Topline
Some hard-right Republicans blamed the downfall of Silicon Valley Bank and Signature Bank on what they called “woke” social and environmental policies, a dubious and unproven theory pushed as some GOP House leaders express confidence in the Biden Administration’s moves to avert the fallout—and urge members to avoid any factually fraught claims.
Key Facts
In the days after Silicon Valley Bank collapsed, Republicans like Rep. Marjorie Taylor Greene (Ga.), Rep. James Comer (Ky.), Sen. Josh Hawley (Mo.), Rep. Ronny Jackson (Texas) and Florida Gov. Ron DeSantis (Fla.) focused their criticism on what they called “woke” investments and diversity, equity and inclusion policies at the banks, with DeSantis speculating on Fox News these initiatives “really diverted from them focusing on their core mission.”
Greene criticized the federal government for promising to make depositors at the banks whole (money the Biden Administration said will come from banks, rather than taxpayers), claiming that SVB “hedged on failing funds that offered ‘sustainable finance and carbon neutral operations to support a healthier planet,’” she tweeted.
Greene’s tweet is an apparent reference to SVB’s commitment to 100% carbon-neutral operations by 2025 and investing $5 billion by 2027 to help clients build sustainable businesses, according to its 2022 Environmental, Social and Governance Report.

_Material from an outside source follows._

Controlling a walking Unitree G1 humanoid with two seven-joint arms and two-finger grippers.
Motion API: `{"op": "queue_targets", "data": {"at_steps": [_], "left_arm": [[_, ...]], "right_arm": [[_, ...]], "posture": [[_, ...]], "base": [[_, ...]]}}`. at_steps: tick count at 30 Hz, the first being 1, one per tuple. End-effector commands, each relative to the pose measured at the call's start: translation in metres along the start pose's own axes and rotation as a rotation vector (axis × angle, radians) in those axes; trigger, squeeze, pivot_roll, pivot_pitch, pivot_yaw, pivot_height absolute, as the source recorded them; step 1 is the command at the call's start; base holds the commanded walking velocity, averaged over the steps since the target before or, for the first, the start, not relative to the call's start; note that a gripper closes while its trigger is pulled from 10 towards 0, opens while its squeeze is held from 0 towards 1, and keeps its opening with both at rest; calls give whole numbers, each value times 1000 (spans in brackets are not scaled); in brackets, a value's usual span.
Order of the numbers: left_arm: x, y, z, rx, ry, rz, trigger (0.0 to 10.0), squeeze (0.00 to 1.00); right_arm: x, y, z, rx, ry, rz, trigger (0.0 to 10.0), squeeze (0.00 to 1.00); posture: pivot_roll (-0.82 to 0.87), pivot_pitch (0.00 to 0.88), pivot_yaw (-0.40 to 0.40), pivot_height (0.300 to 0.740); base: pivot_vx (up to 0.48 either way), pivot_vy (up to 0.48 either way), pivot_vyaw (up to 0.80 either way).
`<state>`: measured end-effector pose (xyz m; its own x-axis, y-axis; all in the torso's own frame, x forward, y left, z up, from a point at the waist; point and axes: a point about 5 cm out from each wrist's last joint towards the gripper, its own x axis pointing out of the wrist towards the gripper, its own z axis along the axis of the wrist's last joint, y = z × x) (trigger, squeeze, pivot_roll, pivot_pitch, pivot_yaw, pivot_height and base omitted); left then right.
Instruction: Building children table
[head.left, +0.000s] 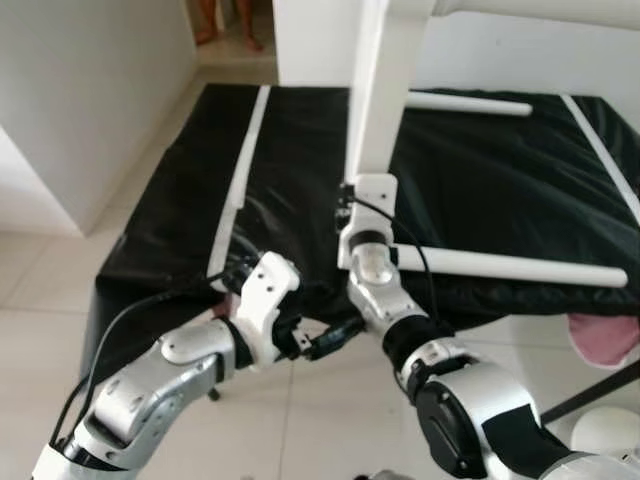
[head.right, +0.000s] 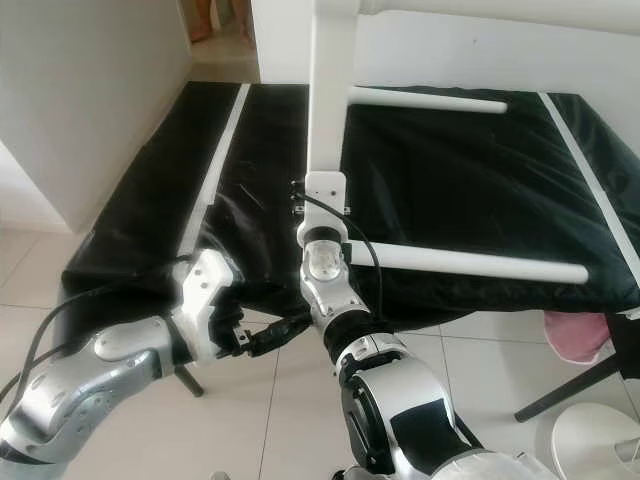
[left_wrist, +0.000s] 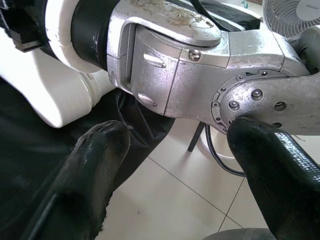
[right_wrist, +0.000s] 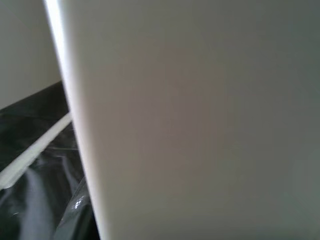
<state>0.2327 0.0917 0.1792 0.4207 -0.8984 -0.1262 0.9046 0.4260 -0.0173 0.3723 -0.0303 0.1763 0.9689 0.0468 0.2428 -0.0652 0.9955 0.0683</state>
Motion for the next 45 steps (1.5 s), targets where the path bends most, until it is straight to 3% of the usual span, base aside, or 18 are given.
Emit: {"op": "queue_targets", "data": {"at_steps": [1, 20, 21, 25, 26, 33, 34, 35, 36, 45], "left_arm": [[0, -6, 3, 13, -6, -127, 10000, 0], [0, -6, 3, 20, -5, -120, 10000, 0], [0, -6, 3, 21, -4, -122, 10000, 0], [1, -7, 3, 21, -4, -126, 10000, 0], [1, -7, 3, 21, -5, -128, 10000, 0], [2, -8, 3, 24, -5, -140, 10000, 0], [2, -9, 3, 25, -5, -142, 10000, 0], [2, -9, 3, 25, -5, -142, 10000, 0], [2, -9, 4, 27, -6, -146, 10000, 0], [2, -10, 4, 29, -8, -146, 10000, 0]], "right_arm": [[-22, 62, -1, 93, 12, 209, 0, 0], [-24, 77, 4, 138, 14, 300, 0, 0], [-25, 75, 2, 140, 19, 294, 10000, 0], [-26, 70, -2, 138, 18, 293, 10000, 27], [-26, 69, -2, 140, 12, 307, 10000, 1000], [-27, 60, -2, 168, -19, 302, 10000, 1000], [-29, 58, -3, 162, -37, 319, 10000, 361], [-29, 58, -3, 162, -37, 319, 10000, 361], [-32, 54, -4, 153, -57, 342, 10000, 0], [-39, 39, -10, 136, -88, 324, 10000, 0]], "posture": [[95, 47, -18, 740], [105, 29, -19, 740], [106, 23, -19, 740], [104, 22, -18, 740], [102, 22, -15, 740], [95, 20, -11, 740], [95, 22, -10, 740], [95, 22, -10, 740], [94, 22, -10, 740], [88, 29, -13, 740]], "base": [[0, 0, 0], [0, 0, 0], [0, 0, 0], [0, 0, 0], [0, 0, 0], [0, 0, 0], [0, 0, 0], [0, 0, 0], [0, 0, 0], [0, 0, 0]]}}
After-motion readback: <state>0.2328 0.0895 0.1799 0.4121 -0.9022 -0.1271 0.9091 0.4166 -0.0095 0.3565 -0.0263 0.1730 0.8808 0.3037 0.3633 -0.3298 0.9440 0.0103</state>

Former Vice President Mike Pence also blasted SVB for engaging “in risky borrowing and lending on behalf of California’s donor class while committing billions of dollars to woke projects fighting climate change,” he wrote in a Daily Mail op-ed on Tuesday.
Experts have said there’s no evidence these investments failed and led to the bank’s demise, and Silicon Valley Bank is far from the only financial institution nowadays to weigh environmental, social and governance practices (commonly known as ESG) when making investment decisions—though other banks have drawn flak from Republicans for this practice.
Instead, most experts have linked SVB’s collapse to a hike in interest rates, which hurt the value of the bank’s long-term U.S. Treasury bonds and caused many of its tech-focused clients to withdraw deposits due to scarce venture capital funding.
House Speaker Kevin McCarthy (R-Calif.) has yet to come out strong in criticizing the Biden Administration for the crisis, and hours before the Fed announced a plan to safeguard SVB depositors Sunday, he expressed confidence in the federal government’s “tools” to deal with the crisis in a Fox News interview, in what could have been a move to boost investor confidence.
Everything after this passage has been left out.